#### [YOUR TASK]
Out of the entries that follow, copy each line containing "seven".

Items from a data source
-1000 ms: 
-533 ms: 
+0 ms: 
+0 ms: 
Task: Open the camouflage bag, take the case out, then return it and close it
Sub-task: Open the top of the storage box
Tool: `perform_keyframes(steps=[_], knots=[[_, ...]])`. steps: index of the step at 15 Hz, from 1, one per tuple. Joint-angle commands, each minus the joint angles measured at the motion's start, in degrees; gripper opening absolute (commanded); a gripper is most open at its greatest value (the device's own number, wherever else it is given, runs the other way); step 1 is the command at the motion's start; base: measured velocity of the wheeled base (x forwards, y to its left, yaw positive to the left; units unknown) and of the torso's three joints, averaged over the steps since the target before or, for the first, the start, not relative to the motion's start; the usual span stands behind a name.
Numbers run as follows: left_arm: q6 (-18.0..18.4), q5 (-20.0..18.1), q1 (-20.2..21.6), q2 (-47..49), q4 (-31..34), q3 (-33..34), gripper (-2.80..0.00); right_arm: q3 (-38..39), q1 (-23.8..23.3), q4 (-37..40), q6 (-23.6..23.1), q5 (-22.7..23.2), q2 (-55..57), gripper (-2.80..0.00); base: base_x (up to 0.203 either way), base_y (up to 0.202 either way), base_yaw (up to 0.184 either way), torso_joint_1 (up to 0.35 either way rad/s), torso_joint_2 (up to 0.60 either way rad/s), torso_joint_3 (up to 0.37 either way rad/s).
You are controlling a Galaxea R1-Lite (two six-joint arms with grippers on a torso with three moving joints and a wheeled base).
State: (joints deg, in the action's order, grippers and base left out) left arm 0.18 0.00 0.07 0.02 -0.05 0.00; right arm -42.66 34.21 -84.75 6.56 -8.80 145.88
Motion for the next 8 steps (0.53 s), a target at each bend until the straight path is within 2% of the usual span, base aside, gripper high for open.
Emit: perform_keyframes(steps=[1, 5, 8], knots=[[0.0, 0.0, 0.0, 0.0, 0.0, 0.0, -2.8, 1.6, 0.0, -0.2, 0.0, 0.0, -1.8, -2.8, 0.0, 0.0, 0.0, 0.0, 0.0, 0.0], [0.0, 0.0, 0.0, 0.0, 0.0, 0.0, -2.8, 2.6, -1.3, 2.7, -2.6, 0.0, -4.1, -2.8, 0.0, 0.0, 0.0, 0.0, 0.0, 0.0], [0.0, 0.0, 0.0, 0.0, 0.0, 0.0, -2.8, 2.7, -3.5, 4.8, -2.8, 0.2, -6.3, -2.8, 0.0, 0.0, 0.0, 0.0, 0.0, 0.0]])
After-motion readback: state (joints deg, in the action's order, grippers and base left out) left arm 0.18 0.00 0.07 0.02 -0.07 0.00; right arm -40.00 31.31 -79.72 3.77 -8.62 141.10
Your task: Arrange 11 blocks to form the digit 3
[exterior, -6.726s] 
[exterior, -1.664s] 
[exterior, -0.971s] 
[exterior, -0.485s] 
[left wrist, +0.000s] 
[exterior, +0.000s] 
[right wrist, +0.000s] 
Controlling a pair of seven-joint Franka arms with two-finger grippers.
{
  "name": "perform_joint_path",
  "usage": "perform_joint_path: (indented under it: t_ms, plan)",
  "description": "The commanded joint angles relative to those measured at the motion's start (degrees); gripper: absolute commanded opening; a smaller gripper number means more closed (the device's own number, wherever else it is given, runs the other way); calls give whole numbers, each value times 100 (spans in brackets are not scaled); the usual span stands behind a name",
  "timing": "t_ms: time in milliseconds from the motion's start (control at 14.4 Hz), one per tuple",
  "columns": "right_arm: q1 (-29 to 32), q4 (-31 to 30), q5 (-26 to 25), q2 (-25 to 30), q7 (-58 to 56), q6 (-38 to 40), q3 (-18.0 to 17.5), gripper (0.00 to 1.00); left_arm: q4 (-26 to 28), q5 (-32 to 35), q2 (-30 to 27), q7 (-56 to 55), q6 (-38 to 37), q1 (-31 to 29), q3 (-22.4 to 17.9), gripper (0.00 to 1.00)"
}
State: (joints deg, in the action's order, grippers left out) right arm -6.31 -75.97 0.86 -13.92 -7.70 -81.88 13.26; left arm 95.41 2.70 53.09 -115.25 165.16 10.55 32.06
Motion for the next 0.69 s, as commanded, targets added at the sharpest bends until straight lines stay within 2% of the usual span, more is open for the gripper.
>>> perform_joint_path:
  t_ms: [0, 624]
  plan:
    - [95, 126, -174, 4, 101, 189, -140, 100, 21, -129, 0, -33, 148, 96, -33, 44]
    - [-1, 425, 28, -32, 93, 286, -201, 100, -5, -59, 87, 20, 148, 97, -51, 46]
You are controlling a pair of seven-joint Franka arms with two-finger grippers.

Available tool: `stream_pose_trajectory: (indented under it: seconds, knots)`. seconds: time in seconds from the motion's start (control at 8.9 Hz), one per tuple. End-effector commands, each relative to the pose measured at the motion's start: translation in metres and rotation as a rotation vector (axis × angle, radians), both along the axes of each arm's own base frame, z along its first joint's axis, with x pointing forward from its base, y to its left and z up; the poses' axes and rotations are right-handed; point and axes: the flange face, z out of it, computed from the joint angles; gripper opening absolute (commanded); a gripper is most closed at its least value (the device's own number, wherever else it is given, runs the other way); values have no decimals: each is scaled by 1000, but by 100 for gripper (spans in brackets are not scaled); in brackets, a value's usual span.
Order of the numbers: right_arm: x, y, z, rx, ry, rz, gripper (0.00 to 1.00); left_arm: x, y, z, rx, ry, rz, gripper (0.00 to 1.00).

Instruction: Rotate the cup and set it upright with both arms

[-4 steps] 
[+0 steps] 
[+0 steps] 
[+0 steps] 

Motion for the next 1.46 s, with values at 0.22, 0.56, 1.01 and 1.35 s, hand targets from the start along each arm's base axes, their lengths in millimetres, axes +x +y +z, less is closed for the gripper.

#### [OUTPUT OF THE EXERCISE]
Controlling a pair of seven-joint Franka arms with two-finger grippers.
You are controlling a pair of seven-joint Franka arms with two-finger grippers.

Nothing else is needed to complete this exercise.